MangoApps customers consistently achieve 87–90% adoption within 90 days and 95% customer retention — and a workable governance model is one of the most consistent factors in those outcomes. Here is how MangoApps supports it:

Platform capabilities that reinforce governance

  • Structured publishing and approval workflows — so guardrails are built in, not bolted on
  • Templates and consistent content experiences that make publishing faster and easier to govern
  • Role and location-based content targeting — critical for frontline and multi-location environments
  • Analytics and content health visibility — see what is working, what is stale, and where adoption is slipping
  • AI-powered search and employee self-service, grounded in your internal knowledge base, so governance keeps answers trusted and current

Learn more: MangoApps AI-Powered Intranet (mangoapps.com/solutions/modern-intranet), Why MangoApps (mangoapps.com/why-mangoapps), Key Features (mangoapps.com/key-features).

Services that help governance land and stay healthy

Governance often fails when it exists only in a document. The organizations that sustain a healthy intranet treat governance as a practice — with the right support to make it stick.

If you are replacing SharePoint and want to move faster, early governance work is one of the biggest accelerators. When owners, templates, and review rules are set before the first wave, migrations compress and adoption lands stronger.

Next step

If you want to put this governance model into action alongside a migration execution plan, pair it with the SharePoint Server 2016/2019 Migration Checklist — which walks through how governance maps to each migration phase from discovery through decommissioning.

And if you are still evaluating replacement paths, start with the broader SharePoint 2016/2019 end of life and replacement options guide and come back once your destination is set.

FAQ

What is an intranet governance plan?

An intranet governance plan defines who owns content, how publishing works, how content stays current, how permissions are managed, and how the intranet is measured and improved over time. It is the operating system that keeps an intranet healthy after launch — not a one-time document.

Who should own intranet governance?

A dedicated intranet product owner is the most reliable model. IT typically owns platform administration and security, while HR, Communications, and Operations own content areas. Governance works best when ownership is shared, explicit, and tied to business outcomes — not treated as an IT responsibility alone.

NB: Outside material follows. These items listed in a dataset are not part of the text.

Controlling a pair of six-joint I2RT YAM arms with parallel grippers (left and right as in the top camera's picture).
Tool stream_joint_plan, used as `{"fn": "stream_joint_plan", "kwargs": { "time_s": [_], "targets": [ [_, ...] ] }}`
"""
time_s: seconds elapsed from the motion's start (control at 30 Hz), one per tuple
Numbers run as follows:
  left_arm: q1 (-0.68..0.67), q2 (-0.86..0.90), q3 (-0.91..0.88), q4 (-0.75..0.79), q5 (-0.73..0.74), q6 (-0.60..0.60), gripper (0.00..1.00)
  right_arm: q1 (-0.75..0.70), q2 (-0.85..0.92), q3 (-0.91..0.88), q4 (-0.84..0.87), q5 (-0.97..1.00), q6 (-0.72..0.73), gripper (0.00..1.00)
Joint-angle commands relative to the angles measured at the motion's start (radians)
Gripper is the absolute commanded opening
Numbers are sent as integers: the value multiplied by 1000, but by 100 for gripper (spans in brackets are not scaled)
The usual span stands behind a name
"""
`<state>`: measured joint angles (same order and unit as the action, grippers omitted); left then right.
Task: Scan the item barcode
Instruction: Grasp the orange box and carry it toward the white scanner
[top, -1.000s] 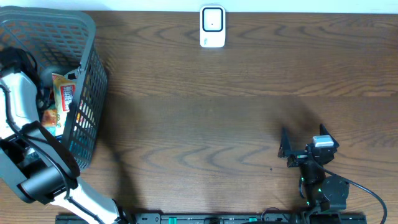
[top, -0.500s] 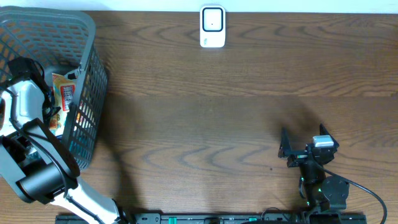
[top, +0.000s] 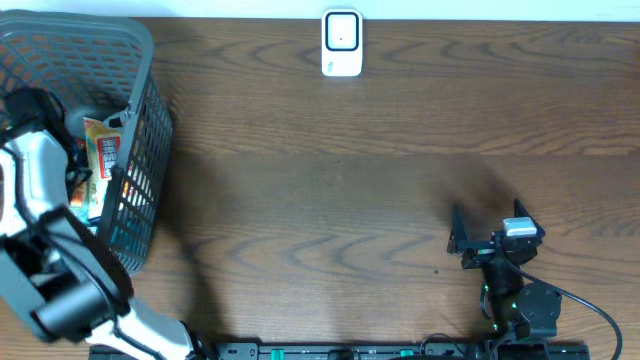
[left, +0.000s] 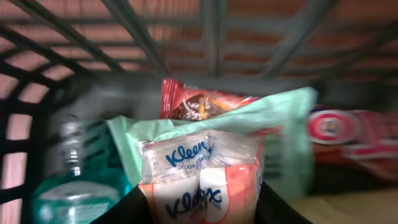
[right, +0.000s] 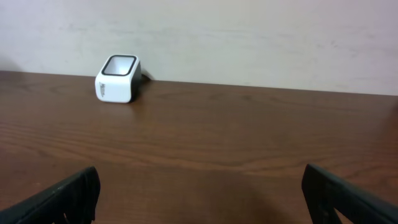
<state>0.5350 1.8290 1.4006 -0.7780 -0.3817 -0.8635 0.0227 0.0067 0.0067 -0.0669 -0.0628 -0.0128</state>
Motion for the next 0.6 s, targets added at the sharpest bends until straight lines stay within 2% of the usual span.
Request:
{"fn": "stream_joint_plan", "kwargs": {
  "time_s": [0.0, 0.2, 0.37, 0.47, 0.57],
  "targets": [
    [-2, -177, 16, 4, 56, 17, 41, -2, 0, -1, -4, 5, -14, 99],
    [-3, -431, 19, 48, 319, 15, 41, -2, 0, -1, -4, 5, -14, 99],
    [-32, -612, 19, 102, 622, 13, 41, -2, 0, -1, -4, 5, -14, 99],
    [-114, -685, 19, 116, 715, 13, 41, -2, 0, -1, -4, 5, -15, 99],
    [-251, -713, 19, 113, 717, 23, 41, -2, 0, -1, -4, 5, -14, 99]
  ]
}}
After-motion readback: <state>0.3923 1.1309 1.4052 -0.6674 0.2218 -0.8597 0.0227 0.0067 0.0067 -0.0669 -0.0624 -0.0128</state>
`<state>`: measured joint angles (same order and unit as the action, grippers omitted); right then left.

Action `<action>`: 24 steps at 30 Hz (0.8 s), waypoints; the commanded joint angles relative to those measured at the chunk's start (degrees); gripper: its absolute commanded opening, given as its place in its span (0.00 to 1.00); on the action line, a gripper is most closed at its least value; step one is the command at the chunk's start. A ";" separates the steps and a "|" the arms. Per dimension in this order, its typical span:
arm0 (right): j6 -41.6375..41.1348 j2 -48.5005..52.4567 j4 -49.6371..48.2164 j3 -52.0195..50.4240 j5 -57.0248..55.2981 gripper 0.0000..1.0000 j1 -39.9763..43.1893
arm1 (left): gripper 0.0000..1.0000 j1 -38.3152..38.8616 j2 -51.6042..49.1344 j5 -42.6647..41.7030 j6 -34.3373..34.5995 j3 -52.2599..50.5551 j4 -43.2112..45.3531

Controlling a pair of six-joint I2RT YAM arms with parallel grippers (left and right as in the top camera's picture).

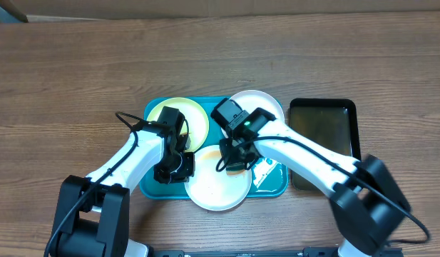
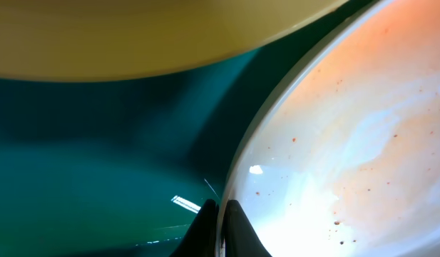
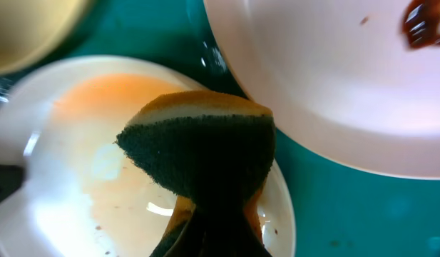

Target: Clean dirty plates on tray and stack at the side

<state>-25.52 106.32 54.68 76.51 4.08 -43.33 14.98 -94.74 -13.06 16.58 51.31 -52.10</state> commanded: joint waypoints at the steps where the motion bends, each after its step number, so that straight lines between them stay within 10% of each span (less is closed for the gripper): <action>1: -1.86 -9.57 0.35 2.38 -1.07 0.04 2.10 | 0.04 0.07 0.83 3.43 0.22 -0.33 -0.11; 24: -2.36 -18.64 18.21 0.59 -9.79 0.04 32.24 | 0.04 0.09 23.89 24.41 3.19 1.95 2.19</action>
<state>-28.21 87.50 72.29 77.25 -3.20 -13.45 14.98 -73.36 4.95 18.55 51.27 -50.59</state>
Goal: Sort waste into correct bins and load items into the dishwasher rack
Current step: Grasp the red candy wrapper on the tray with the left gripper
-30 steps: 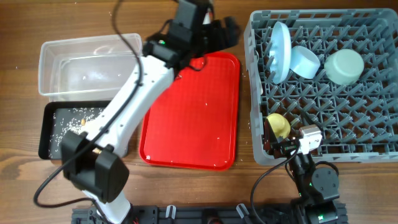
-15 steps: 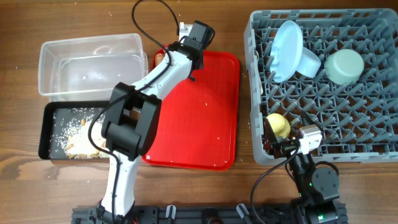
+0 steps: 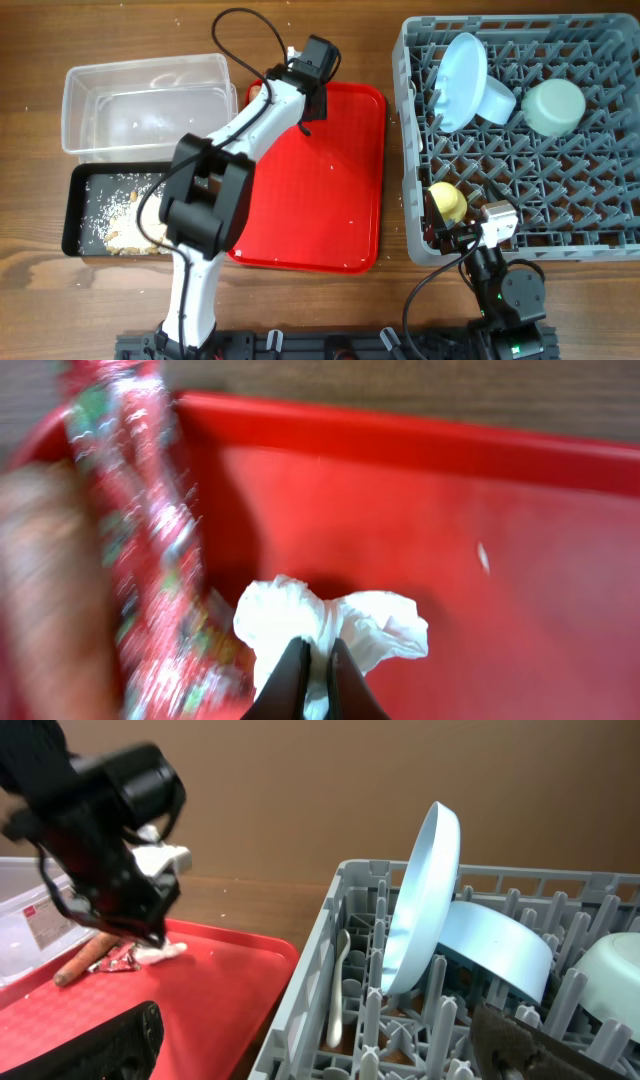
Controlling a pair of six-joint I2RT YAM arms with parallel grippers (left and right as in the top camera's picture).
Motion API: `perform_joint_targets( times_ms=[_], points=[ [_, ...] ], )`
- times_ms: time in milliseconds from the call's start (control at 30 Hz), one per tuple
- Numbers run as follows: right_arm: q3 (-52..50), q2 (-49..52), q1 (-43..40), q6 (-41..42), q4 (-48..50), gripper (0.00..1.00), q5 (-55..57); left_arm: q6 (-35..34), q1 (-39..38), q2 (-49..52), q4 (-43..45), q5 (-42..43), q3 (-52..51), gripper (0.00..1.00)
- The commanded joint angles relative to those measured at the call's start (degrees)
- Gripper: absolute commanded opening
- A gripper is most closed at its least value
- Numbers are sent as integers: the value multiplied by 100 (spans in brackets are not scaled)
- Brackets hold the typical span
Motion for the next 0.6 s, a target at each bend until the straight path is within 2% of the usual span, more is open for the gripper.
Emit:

How often should intranet content be reviewed?

It depends on the content type. Policies and SOPs typically need scheduled reviews every 6–12 months. News and announcements benefit from expiration and archiving rules so old content does not clutter search and erode trust.

How do you enforce governance without slowing publishing?

Use templates, clear content categories, and lightweight approvals only where they genuinely reduce risk. Distribute publishing rights broadly, define guardrails, and run a monthly governance review that produces decisions and assigns owners — not a committee that produces more meetings.

How do you handle governance for a frontline workforce?

Frontline governance requires explicit location owners, clear rules for what content is global versus local, defined translation ownership and review cycles, and shift-based targeting for critical updates. Without this structure, frontline content goes stale fast and adoption drops. See the Frontline Intranet Requirements guide for the detailed checklist.

What does a governance review meeting actually look like in practice?

A working monthly governance review runs 45–60 minutes and produces a short action list. The agenda covers wins and changes since last month, top problems in search and content health, decisions on what to fix or archive, owner assignments and due dates, and next month's priorities. If the meeting produces documents instead of decisions, simplify the format.

What is the biggest governance mistake during a SharePoint replacement?

Migrating content without assigning owners and review dates, then trying to fix governance after launch. That approach recreates intranet sprawl on a new platform within 12–18 months. Governance starts during discovery — not after go-live.